*WHAT TO PRODUCE*:
Return each line of the listing that follows in which the string "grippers" can be found.

*SUPPLIED MATERIAL*:
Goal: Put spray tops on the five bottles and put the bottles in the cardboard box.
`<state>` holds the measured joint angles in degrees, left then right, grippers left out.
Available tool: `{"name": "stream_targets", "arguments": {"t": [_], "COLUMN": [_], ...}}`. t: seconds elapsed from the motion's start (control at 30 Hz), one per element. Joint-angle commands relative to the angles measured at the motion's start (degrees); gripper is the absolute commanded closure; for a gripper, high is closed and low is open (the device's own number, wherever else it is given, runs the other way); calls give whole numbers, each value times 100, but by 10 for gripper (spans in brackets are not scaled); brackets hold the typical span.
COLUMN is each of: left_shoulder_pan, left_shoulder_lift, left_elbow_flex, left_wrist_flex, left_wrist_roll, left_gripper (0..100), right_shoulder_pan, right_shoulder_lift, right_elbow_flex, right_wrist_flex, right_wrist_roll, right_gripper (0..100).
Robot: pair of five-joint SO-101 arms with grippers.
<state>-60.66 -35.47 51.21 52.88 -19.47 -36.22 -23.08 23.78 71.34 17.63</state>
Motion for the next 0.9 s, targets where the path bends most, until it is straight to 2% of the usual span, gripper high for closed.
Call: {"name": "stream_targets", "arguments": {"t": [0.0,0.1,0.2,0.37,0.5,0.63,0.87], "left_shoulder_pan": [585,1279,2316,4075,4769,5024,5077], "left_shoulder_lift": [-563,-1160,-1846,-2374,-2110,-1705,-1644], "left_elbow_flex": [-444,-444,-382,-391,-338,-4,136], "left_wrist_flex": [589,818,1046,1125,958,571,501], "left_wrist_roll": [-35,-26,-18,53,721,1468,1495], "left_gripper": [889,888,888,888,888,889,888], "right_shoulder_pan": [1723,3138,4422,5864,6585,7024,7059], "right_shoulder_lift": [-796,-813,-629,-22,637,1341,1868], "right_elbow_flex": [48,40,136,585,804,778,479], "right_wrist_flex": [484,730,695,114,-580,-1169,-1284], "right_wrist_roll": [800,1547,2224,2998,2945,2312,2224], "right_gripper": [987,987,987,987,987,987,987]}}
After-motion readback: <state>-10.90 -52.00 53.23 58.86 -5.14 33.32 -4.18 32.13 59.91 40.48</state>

*SOLUTION TO THIS TASK*:
`<state>` holds the measured joint angles in degrees, left then right, grippers left out.
Robot: pair of five-joint SO-101 arms with grippers.

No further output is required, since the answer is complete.